The problem —
Please reproduce the entries exactly as they appear below, but not the pictures.

---*---

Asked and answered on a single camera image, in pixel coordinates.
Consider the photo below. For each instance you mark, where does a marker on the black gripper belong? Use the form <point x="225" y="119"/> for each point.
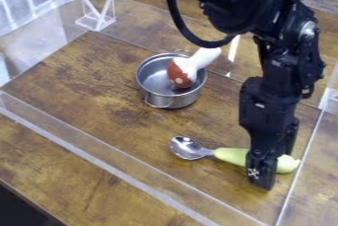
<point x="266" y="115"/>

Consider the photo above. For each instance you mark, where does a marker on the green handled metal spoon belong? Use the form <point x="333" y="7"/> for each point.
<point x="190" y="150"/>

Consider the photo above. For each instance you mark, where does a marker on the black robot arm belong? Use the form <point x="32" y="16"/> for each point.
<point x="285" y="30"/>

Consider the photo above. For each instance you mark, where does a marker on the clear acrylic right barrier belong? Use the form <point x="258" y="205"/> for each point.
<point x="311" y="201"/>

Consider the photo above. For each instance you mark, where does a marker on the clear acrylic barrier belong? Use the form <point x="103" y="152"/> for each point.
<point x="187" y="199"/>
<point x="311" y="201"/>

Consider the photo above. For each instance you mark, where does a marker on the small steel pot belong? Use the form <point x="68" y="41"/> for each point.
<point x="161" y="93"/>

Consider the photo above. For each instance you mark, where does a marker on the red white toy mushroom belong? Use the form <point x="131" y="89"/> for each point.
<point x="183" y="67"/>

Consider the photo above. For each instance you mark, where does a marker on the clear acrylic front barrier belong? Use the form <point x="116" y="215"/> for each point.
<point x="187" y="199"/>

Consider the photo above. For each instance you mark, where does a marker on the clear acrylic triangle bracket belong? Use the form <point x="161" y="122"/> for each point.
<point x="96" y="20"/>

---*---

Expected output —
Asked and answered on a single camera image, in pixel coordinates.
Consider the photo below. For each instance you mark, where does a marker on the black gripper belong? Use the form <point x="225" y="119"/> for each point.
<point x="266" y="115"/>

Consider the photo above. For each instance you mark, where does a marker on the green handled metal spoon belong? Use the form <point x="333" y="7"/> for each point.
<point x="190" y="150"/>

Consider the photo above. For each instance you mark, where does a marker on the black robot arm belong? Use the form <point x="32" y="16"/> for each point.
<point x="285" y="30"/>

Consider the photo above. For each instance you mark, where does a marker on the clear acrylic right barrier belong? Use the form <point x="258" y="205"/> for each point.
<point x="311" y="201"/>

Consider the photo above. For each instance you mark, where does a marker on the clear acrylic barrier belong? Use the form <point x="103" y="152"/> for each point.
<point x="187" y="199"/>
<point x="311" y="201"/>

Consider the photo above. For each instance you mark, where does a marker on the small steel pot belong? Use the form <point x="68" y="41"/> for each point.
<point x="161" y="93"/>

Consider the photo above. For each instance you mark, where does a marker on the red white toy mushroom belong? Use the form <point x="131" y="89"/> for each point.
<point x="183" y="67"/>

Consider the photo above. For each instance you mark, where does a marker on the clear acrylic front barrier belong? Use the form <point x="116" y="215"/> for each point.
<point x="187" y="199"/>

Consider the photo above. For each instance you mark, where does a marker on the clear acrylic triangle bracket belong? Use the form <point x="161" y="122"/> for each point.
<point x="96" y="20"/>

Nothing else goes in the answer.